Friday | 9 January, 2009
CIO
Juris e-prudence
There was a time when judges were prepared to consider arguments that incompetence or computer problems might be to blame if companies were unable to produce e-mails on demand.
Sue Bushell 11 October, 2005 12:30:11

E-mail Briar Patch

To get a sense of why the Morgan Stanley case might herald a "legal Chernobyl", it is worth considering the case in some detail. To sum up briefly the relevant aspects of a complicated case, early in the case of securities fraud initiated by Ronald Perelman against Morgan Stanley (MS), in which Coleman (Parent) Holdings (CPH) sued MS for aiding and abetting and conspiring with Sunbeam to perpetrate a fraud, CPH began to suspect MS was failing to search vigorously enough for e-mails responsive to its discovery request.

On April 6, 2004, the court entered an Agreed Order that required Morgan Stanley to search its oldest full backup tapes for e-mails subject to certain parameters, and certify compliance. Morgan Stanley certified compliance with the Agreed Order on June 23, 2004. All seemed well until November 17, 2004, when CPH learnt MS had found some backup tapes that had not been searched. Two months later, CPH served a "Motion for Adverse Inference Instruction Due to Morgan Stanley's Destruction of E-mails and Morgan Stanley's Non-compliance with the Court's April 16, 2004 Agreed Order", claiming that Morgan Stanley's violation of the Agreed Order justified an adverse inference against it.

The Florida state judge overseeing the case, Judge Elizabeth Maass, seemingly agreed, ruling that Morgan Stanley "deliberately and contumaciously violated numerous discovery orders", and finding it had hidden information about its violation and coached witnesses to avoid mentioning compliance problems.

The alarming thing about all this from the CIO's point of view is that none of the problems, according to Morgan Stanley, was even remotely intentional. According to a Wall Street Journal story, Morgan Stanley responded to the paper's questions with a written statement claiming all of its recent "discovery problems" stemmed from honest mistakes, such as computer glitches and misplaced backup tapes, and were not attempts to stonewall adversaries.

If those claims are true, the result not only could not have been worse for Morgan Stanley but also highlights the vulnerability of many organizations to the same perils.

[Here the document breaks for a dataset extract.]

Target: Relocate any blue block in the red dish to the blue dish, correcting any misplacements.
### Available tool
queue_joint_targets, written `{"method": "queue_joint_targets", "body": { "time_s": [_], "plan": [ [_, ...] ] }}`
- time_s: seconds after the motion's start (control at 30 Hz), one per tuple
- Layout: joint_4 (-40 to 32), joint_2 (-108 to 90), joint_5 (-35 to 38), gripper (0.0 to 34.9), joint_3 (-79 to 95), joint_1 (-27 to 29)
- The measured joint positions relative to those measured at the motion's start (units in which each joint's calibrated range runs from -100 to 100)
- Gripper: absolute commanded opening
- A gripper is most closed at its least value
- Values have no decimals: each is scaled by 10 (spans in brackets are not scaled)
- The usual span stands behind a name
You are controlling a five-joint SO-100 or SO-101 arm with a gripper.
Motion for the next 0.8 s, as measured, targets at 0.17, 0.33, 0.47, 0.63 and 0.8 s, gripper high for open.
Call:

Because Judge Maass, showing no patience for such defences, issued a partial default judgement against the company, essentially handing an automatic loss to the Wall Street firm, because "the [discovery] abuses have continued unabated", and said she intended to instruct the jury to assume that the firm had helped defraud Perelman.

"The presiding judge in this case essentially directed a verdict against Morgan Stanley for concealing potentially harmful e-mail messages and refusing to cooperate in good faith in the pre-trial discovery process," Rosenberg says.

In the course of the litigation, the role of two IT executives in particular came under scrutiny. As detailed by the Wall Street Journal story, Arthur Riel, then head of Morgan Stanley's technology compliance group, was the one who signed the June 23, 2004 court document certifying he had handed over all e-mails the firm had agreed to produce in the suit.

But two weeks earlier, according to the Wall Street Journal story, Riel had not been so sure. "The storage folks found an additional 1600 backup tapes in a closet," Riel told two Morgan Stanley lawyers, according to a deposition quoted in court papers. MS acknowledged in court that they had not searched the tape for e-mails before Riel signed the document. Riel at the time was overseeing a multimillion dollar project to put almost 300 million e-mails into an easily searchable archive, moving them over from storage on magnetic tapes. Morgan Stanley said Riel, believing the work to be pretty well completed, searched only the new database.

As a result, Riel's certification dated the oldest available tape at January 2000, although he and his team knew by early July 2004 that the newly discovered tapes went back to the late 1990s, the period at issue in the suit. Court documents show Morgan Stanley did not disclose this knowledge until November. According to Riel's attorney, Jeffrey Pigano, that is because Riel believed the certification only covered the archive, his area of responsibility, but not tapes that had not yet been entered into the archive, while a Morgan Stanley spokesperson claimed that in general only a small fraction of its tapes contained e-mail and that it did not know whether the newly discovered tapes did so.

According to the Wall Street Journal story, Riel was placed on administrative leave last August, accused of looking through co-workers' e-mail in violation of company policy in a matter the company claimed was unrelated to the suit. His lawyer called that explanation "materially misleading", and noted Judge Maass had called his client a "whistleblower" in connection with a separate SEC investigation into Morgan Stanley's relationships with third-party vendors.

Whatever the truth of that matter, the Wall Street Journal says Riel's responsibilities were then turned over to Allison Gorman Nachtigal, who testified that the department provided no written instructions in how to search one of its key systems for e-mail, that a software bug caused many searches to be case-sensitive, and that there was a shortage of computer storage space. She later testified she was not told to merge the newly discovered tapes with the department's database, and so put the task near the bottom of "a long list", apparently unaware of the ongoing lawsuit.